The study, published in Blood, provides early promise of the single-cell sequencing platform to assess more precise, impactful treatment programs in older patients with Acute Myeloid Leukemia (AML)
SOUTH SAN FRANCISCO, Calif. (April 16, 2020) Mission Bio, Inc., the pioneer in high-throughput single-cell multi-omics and DNA analysis today announced the publication of a study demonstrating the power of Tapestri® Platform to help characterize relapse-driving cells in patients with Acute Myeloid Leukemia (AML). The study of 81 patients, led by researchers at MD Anderson Cancer Center and Monash University in Melbourne, Australia, highlights co-occurring therapy-driven mutations that stand to impact future treatment strategies and combinatorial approaches. The findings were published in Blood, the peer-reviewed medical journal of The American Society of Hematology.
While the FDA approved venetoclax-based combination therapies for older or unfit patients with AML in November 2018, therapy resistance and disease relapse remain challenges. Bulk sequencing provides a view of the genomic factors that influence treatment outcomes, but lacks the resolution necessary to characterize the complex, polyclonal mechanisms of treatment resistance.
With Mission Bio’s Tapestri Platform, senior investigators from MD Anderson Cancer Center and Monash University sought to gain insight into clinically relevant genomic factors influencing treatment outcome among patients receiving these venetoclax-based combination therapies. Through the unique sensitivity of the Tapestri Platform, the team discovered multiple resistant leukemic clones, with several co-occurring mutations in the same cells. These resistant clones acted as a barrier to the long-term success of combination therapies. These insights also highlight the value of single-cell approaches for early assessment of therapy response to better guide treatment and the potential application of dynamic therapies.

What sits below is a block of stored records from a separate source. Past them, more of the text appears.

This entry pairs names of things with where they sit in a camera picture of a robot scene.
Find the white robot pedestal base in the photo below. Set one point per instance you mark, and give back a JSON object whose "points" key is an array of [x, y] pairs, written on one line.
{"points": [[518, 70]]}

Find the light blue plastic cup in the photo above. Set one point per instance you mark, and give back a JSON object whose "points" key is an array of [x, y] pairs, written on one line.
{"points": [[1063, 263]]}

“Great strides have been made in targeted therapy development, but the polyclonality of AML means that therapy resistance remains a prominent hurdle, as cell populations or clones evolve and acquire mutations that evade targeted therapy,” explained Charlie Silver, CEO of Mission Bio. “For the most precise and impactful treatment program, a deep understanding of each tumor’s true heterogeneity and precise resistance mechanisms is paramount.”

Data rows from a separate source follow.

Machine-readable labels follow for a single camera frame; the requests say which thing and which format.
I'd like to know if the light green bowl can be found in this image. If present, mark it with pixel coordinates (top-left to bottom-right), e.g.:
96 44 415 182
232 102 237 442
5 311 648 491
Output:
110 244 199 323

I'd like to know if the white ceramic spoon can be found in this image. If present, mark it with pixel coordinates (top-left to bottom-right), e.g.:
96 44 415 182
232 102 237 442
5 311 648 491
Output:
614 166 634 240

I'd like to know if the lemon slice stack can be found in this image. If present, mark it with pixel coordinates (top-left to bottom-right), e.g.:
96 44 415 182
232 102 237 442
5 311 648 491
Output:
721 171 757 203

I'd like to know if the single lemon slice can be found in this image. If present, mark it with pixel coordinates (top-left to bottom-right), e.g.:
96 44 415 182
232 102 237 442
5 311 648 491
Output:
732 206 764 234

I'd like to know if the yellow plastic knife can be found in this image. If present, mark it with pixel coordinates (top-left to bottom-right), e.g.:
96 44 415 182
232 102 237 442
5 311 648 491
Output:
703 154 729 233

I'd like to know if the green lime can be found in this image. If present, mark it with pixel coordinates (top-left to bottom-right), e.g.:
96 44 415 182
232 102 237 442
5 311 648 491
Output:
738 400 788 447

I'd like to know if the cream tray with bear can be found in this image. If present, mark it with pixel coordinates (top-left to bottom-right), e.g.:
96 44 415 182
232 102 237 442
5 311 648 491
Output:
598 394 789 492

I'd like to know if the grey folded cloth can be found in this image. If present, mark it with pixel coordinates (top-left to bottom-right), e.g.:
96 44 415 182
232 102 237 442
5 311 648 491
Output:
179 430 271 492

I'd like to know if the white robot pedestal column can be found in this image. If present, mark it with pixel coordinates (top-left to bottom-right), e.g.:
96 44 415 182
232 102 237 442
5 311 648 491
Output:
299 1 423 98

With single-cell resolution, researchers are better equipped to describe the polyclonality that underlies clinical resistance to targeted agents and, in turn, take steps to better suppress it. As a result of this previously undocumented insight, the teams predict that new drugs and combinations, risk stratification, precision-based monitoring, and molecularly guided risk-adaptive therapy will be the new normal for older patients, who previously had few effective treatment options.
About Mission Bio
Mission Bio delivers targeted solutions for high impact applications with the Tapestri Platform. The Tapestri Platform is the industry’s first and only single-cell multi-omics platform, enabling genotype and phenotype from the same cell, and precise detection of heterogeneity in disease progression and treatment response. Application areas include blood cancers, solid tumors, and genome editing validation.
The company’s Tapestri Platform was also honored as a Top 10 Innovation of 2018 by The Scientist, as well as utilized by researchers at MD Anderson Cancer Center (MDACC) for the largest single-cell study completed to date. With Mission Bio, researchers have a highly sensitive, targeted, and customizable solution to move precision medicine forward.